Key terms: A workflow is an ordered sequence of computational steps from raw data to results. Version pinning records exact software builds so results can be reproduced months later (Sandve et al., 2013). A reproducible research compendium bundles data manifests, code, parameters, and outputs (Wilson et al., 2017). Multi-omics integration combines measurements from multiple molecular layers to model shared and layer-specific variation (Argelaguet et al., 2018).

What Is Custom Analysis?

Custom bioinformatics analysis is the outsourced execution of computational workflows that do not map to a fixed catalog pipeline — novel assays, mixed modalities, client-specified methods, or extended modeling on data you already hold. It answers: How do we answer this specific biological question when no off-the-shelf workflow exists? The global bioinformatics services market was estimated at USD 3.6 billion in 2025 and projected to reach USD 11.2 billion by 2033 (15.4% CAGR from 2026 to 2033) as teams outsource specialized analysis (Research and Markets, 2025). Pepkio scopes each project with milestone-based pricing and a dedicated PhD-level scientific contact.

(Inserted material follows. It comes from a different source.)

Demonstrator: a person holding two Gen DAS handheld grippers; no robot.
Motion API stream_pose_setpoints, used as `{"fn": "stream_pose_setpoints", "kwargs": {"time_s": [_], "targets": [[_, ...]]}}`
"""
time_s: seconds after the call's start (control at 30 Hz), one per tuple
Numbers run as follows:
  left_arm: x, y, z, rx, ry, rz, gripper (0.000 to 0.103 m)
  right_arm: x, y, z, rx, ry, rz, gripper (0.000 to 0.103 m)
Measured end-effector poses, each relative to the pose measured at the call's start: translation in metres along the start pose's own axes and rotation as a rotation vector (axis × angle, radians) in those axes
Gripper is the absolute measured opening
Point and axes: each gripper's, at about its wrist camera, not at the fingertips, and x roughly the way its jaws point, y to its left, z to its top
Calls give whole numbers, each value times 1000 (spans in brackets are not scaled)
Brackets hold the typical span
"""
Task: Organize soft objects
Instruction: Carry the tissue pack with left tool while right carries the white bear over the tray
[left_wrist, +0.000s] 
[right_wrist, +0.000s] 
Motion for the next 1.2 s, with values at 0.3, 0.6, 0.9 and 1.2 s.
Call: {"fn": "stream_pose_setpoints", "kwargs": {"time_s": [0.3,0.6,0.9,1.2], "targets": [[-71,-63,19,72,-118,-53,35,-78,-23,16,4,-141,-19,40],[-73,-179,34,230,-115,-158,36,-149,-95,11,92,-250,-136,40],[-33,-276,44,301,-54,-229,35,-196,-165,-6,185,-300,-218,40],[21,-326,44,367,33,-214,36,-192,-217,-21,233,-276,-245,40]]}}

What Custom Analysis Can Answer

Custom analysis links heterogeneous data and non-standard methods to concrete biological decisions. Representative questions with published examples:

  • Which protein-level changes in ccRCC are invisible to RNA-seq alone? Clark et al. (2019) profiled 103 tumors and 80 normal adjacent tissues, identifying 820 differentially abundant proteins — including oxidative phosphorylation uncoupling not captured at the mRNA level.
  • How can spatial transcriptomics be deconvolved without a matched single-cell reference? Miller et al. (2022) developed STdeconvolve, recovering cell-type profiles from 10x Visium, Slide-seq, and DBiT-seq data without external scRNA-seq.
  • Which latent factors drive variation across jointly profiled omics layers? Argelaguet et al. (2018) applied MOFA to 200 CLL samples, integrating somatic mutations, RNA, DNA methylation, and ex vivo drug response.
  • Can graph machine learning integrate bulk multi-omics when concatenation fails? Valous et al. (2024) reviewed graph-based workflows that model cross-layer dependencies rather than naive feature concatenation.
  • How should a lab port an internal script into a reproducible pipeline? Mölder et al. (2021) showed Snakemake with conda and containers enables portable analysis from laptops to HPC.

Services included in this category

This category has no sub-spoke pages; each project is individually scoped at intake. Common project archetypes (tools selected when scoped):

Custom Analysis services offered by Pepkio
ServiceDescriptionPrimary tools
Multi-omics integrationJoint modeling across RNA, protein, metabolite, or epigenomic layers with batch-aware harmonizationMOFA+; mixOmics; custom preprocessing in R/Python
Client pipeline extensionWrap, containerize, or extend in-house scripts into reproducible workflowsSnakemake; Nextflow; conda; Git
Novel platform or assay analysisQC and analysis for non-catalog instruments, file formats, or assay readoutsCustom Python/R modules; community tools identified at feasibility review
Downstream analysis on processed dataDifferential testing, clustering, pathway enrichment, or ML on matrices you already holdDESeq2; Seurat; scikit-learn — as scoped
Custom reporting and visualizationManuscript-ready or regulatory-facing figure and table packages with traceable source dataggplot2; matplotlib; Quarto / RMarkdown

What Pepkio delivers

Every custom project returns version-pinned code, auditable outputs, and a Methods draft — plus reviewer clarification within agreed scope.

Data and code

  • `analysis_parameters.yaml`: non-default flags, thresholds, random seeds, and reference paths
  • Environment lockfiles: `conda-lock.yml`, `renv.lock`, or `sessionInfo()` / `pip freeze`
  • Workflow source: commented Snakemake, Nextflow, or R/Python scripts with a run entry point
  • `sample_manifest.csv`: sample IDs, conditions, covariates, paths, and MD5 checksums
  • Result tables: statistics and model outputs in `.csv`/`.tsv` with column dictionaries in the README

Reports and support

  • Figures with source data: PDF/SVG panels plus plotting tables
  • QC report: HTML summary when multiple tools are run (Ewels et al., 2016)
  • Methods draft: tool names, versions, parameters, and database builds
  • Optional archival and support: Git or Zenodo on request; reviewer clarification within agreed scope (typically ≤20% of deliverables)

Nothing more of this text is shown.